Task brief: Your answer should be the records, copied exactly, with the pictures removed.

======== Data for processing

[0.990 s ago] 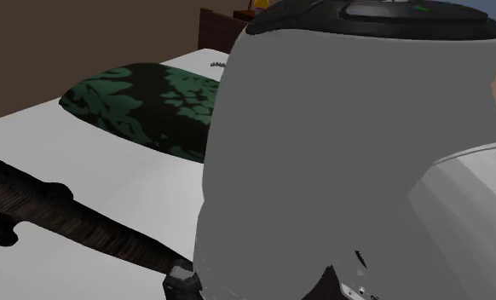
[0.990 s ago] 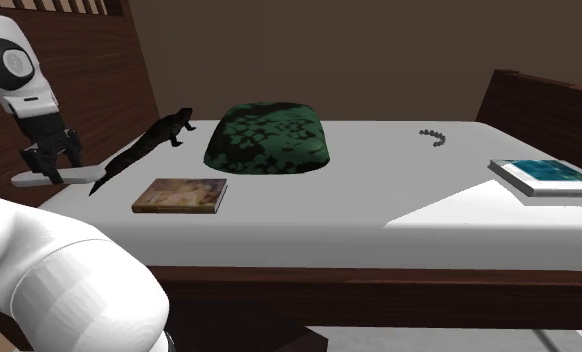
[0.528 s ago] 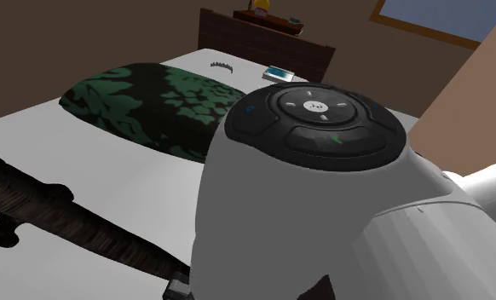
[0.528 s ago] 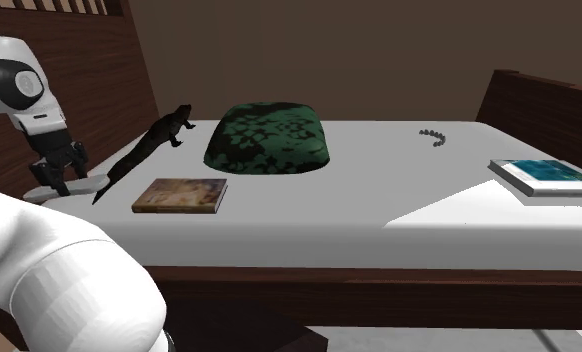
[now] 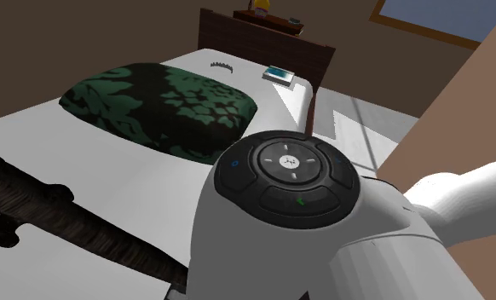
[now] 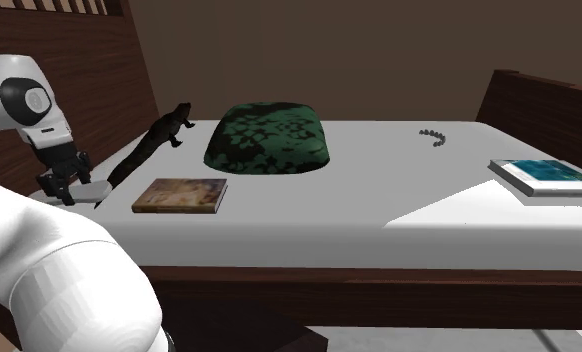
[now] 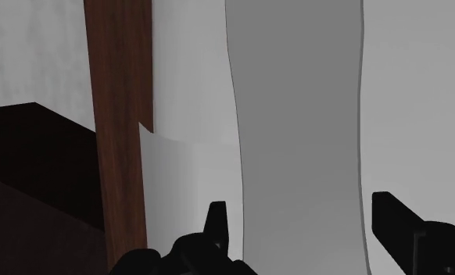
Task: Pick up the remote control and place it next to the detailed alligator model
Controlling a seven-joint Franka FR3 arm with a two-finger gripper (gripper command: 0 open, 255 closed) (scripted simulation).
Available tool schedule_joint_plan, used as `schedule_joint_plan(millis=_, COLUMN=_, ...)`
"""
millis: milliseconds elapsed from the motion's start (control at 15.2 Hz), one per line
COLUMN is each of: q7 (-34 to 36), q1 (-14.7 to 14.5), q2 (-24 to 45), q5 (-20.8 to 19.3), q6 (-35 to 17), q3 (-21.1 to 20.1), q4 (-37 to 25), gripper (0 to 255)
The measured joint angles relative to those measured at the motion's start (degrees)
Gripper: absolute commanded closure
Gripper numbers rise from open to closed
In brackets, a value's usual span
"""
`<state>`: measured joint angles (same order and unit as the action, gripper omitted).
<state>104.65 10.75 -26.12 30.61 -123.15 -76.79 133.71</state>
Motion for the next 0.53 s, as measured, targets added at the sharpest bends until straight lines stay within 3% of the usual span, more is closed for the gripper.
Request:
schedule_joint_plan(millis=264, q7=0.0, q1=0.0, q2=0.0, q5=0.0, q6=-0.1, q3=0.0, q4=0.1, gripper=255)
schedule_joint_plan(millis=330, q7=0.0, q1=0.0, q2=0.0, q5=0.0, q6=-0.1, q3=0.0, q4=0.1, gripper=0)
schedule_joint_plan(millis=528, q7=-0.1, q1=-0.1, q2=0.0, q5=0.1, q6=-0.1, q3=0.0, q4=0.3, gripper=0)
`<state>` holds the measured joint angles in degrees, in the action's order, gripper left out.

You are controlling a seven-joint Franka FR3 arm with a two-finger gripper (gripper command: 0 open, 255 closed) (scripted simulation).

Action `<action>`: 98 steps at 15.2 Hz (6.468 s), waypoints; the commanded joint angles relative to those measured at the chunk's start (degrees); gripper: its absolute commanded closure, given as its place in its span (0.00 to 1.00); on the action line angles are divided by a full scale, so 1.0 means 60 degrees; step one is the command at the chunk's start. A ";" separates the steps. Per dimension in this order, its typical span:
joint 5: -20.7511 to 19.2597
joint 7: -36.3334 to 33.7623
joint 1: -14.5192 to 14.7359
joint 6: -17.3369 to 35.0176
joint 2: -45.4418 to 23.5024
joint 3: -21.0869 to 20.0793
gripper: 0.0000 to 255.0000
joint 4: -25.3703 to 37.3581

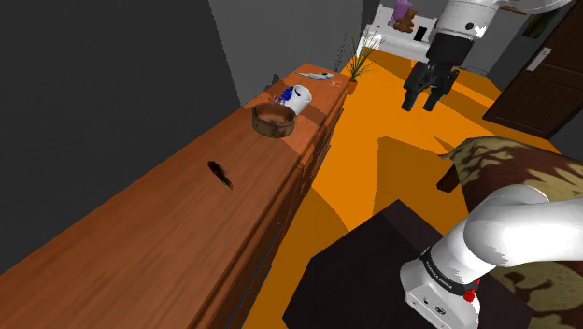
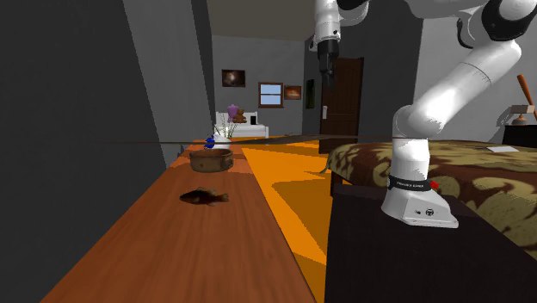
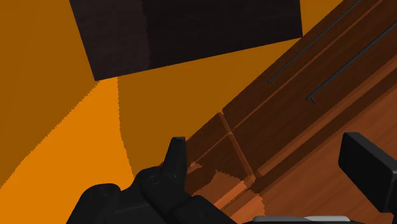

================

Written solution:
[0.990 s ago] 
[0.990 s ago] 
[0.528 s ago] 
[0.528 s ago] 
[now] 
[now] 
[now] 
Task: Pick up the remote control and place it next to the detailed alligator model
Controlling a seven-joint Franka FR3 arm with a two-finger gripper (gripper command: 0 open, 255 closed) (scripted simulation).
Available tool schedule_joint_plan, used as `schedule_joint_plan(millis=_, COLUMN=_, ...)`
"""
millis: milliseconds elapsed from the motion's start (control at 15.2 Hz), one per line
COLUMN is each of: q7 (-34 to 36), q1 (-14.7 to 14.5), q2 (-24 to 45), q5 (-20.8 to 19.3), q6 (-35 to 17), q3 (-21.1 to 20.1), q4 (-37 to 25), gripper (0 to 255)
The measured joint angles relative to those measured at the motion's start (degrees)
Gripper: absolute commanded closure
Gripper numbers rise from open to closed
In brackets, a value's usual span
"""
`<state>`: measured joint angles (same order and unit as the action, gripper omitted).
<state>104.65 10.75 -26.12 30.61 -123.15 -76.79 133.71</state>
Motion for the next 0.53 s, as measured, targets added at the sharpest bends until straight lines stay within 3% of the usual span, more is closed for the gripper.
Request:
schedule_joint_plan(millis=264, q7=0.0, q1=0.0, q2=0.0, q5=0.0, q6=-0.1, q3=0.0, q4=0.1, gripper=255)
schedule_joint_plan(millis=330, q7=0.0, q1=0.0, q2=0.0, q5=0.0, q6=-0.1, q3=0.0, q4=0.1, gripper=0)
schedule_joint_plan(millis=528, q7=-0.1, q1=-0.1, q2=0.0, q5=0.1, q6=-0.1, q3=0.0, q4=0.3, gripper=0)
`<state>` holds the measured joint angles in degrees, in the action's order, gripper left out.

You are controlling a seven-joint Franka FR3 arm with a two-finger gripper (gripper command: 0 open, 255 closed) (scripted simulation).

Action `<action>`: 98 steps at 15.2 Hz (6.468 s), waypoints; the commanded joint angles relative to those measured at the chunk's start (degrees); gripper: its absolute commanded closure, given as its place in its span (0.00 to 1.00); on the action line angles are divided by a full scale, so 1.0 means 60 degrees; step one is the command at the chunk's start. A ";" separates the steps. Per dimension in this order, its typical span:
joint 5: -20.7511 to 19.2597
joint 7: -36.3334 to 33.7623
joint 1: -14.5192 to 14.7359
joint 6: -17.3369 to 35.0176
joint 2: -45.4418 to 23.5024
joint 3: -21.0869 to 20.0793
gripper: 0.0000 to 255.0000
joint 4: -25.3703 to 37.3581

No additional output will be produced.